Mari kita bicara sedikit soal rindu. Seberapa sering dirimu merasakannya? Sakit kah? Mengganggu kah? Menyusahkan kah? Mungkin sebagian jawaban yang terucap adalah 'iya'. Aba-aba atas kedatangan rindu yang sulit ditebak, dan perilakunya yang tak sopan langsung memenuhi isi hati tanpa ruang tersisa. Seolah kita tak boleh merasakan hal lain selain dirinya. Lumpuh, terduduk lemas, sesak, lalu emosi sekejap terkuras. Rindu tak mau tahu.

"Rasakan apa adanya diriku, aku tak peduli dengan rasamu yang lain."

Sialnya lagi, rindu itu sering kali muncul tidak tahu tempat. Pernah dirimu berjalan di sebuah taman, lalu melihat ke sebuah bangku dimana dirimu pernah bersama seseorang dimasa lalu. Lalu kau teringat sesuatu. Langsung saja rindu mulai merambat lambat mencengkram kuat. Betapa menyenangkannya saat itu, saat bersamanya dulu. Saling berbagi bahagia, tertawa bersama tanpa tahu bahwa itu hanya akan jadi kenangan dalam kenyataan yang pahit sekarang. Ironisnya, saat kau sedang melihat bangku itu, kau mungkin sedang berjalan sendiri atau bahkan sedang bersama orang baru.
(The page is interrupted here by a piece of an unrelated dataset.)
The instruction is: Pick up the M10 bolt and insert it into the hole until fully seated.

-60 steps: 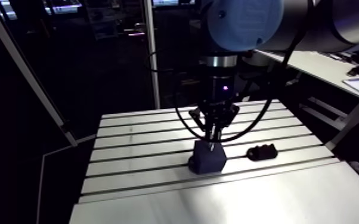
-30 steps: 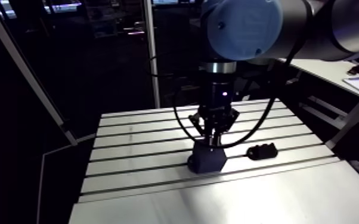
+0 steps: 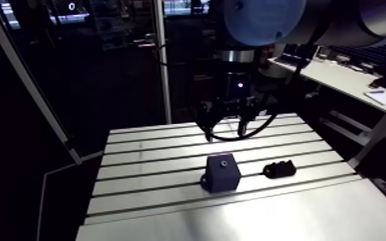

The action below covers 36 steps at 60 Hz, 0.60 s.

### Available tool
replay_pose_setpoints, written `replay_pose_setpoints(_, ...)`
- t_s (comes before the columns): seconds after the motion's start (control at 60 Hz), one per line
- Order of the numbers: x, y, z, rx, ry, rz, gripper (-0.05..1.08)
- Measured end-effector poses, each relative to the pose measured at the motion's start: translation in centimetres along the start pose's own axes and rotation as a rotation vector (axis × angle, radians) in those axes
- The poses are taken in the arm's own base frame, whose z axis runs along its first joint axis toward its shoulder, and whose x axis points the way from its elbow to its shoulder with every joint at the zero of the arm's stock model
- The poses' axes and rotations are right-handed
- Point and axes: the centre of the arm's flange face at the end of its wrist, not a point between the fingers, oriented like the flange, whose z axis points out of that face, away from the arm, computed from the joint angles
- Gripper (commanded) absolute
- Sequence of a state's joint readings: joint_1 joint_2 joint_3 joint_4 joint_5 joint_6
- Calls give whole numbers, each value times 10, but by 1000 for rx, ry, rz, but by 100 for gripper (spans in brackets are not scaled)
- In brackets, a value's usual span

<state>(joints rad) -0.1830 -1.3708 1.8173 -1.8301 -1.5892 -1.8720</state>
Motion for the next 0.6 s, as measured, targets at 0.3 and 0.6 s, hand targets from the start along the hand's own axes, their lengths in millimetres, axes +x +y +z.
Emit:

"Tak peduli kau sedang dimana dan dengan siapa. Jika aku datang, kau ingat masa lalu dulu, titik!"

Cahaya matahari pagi saat hari masih sunyi membawa kenangan dimana ada hari-hari tertentu yang aromanya mirip sekali dengan hari ini. Sulit dijelaskan, tapi cahaya matahari yang hangat mampu mengantarkan rindu. Begitu juga angin, riak air, dan yang paling berbahaya, hujan. Awalnya rintik membentuk suara dengan rima. Lalu tak lama rintik lebih deras menjadi hujan. Suara dan rima menjadi lebih cepat namun menenangkan. Ditambah dengan aroma-aroma tanah yang basah dan suhu ruang yang perlahan mulai dingin. Mulailah rindu muncul sebagai rasa hangat yang kurang ajar.

"Aku adalah rasa yang dengan sadar telah berkonspirasi dengan semesta."

Rindu itu egois dan ingin menang sendiri. Muncul saat hari terasa sangat sibuk, dimana sedih masih tertahan di pelupuk. Saat mata sedang ingin istirahat, saat luka masih terasa berat. Rindu selalu ingin dimengerti tanpa mau mengerti. Ingin terus jadi prioritas tanpa paham makna batas.

Sudahlah, berteman saja. Percuma dilawan. Walau terpaksa, setidaknya dengan berteman, segala sesuatu jadi bisa dibicarakan. Berteman dengan rindu, berbicara tentang masa lalu, berharap mampu berdamai, walau segala sesuatu tetap saja akan menjadi ganggu yang terus dimulai. Dan selayaknya seorang teman, rindu adalah teman yang akan sering menyakiti. Walau kadang, memberi sedikit pemahaman untuk lebih mengenal diri.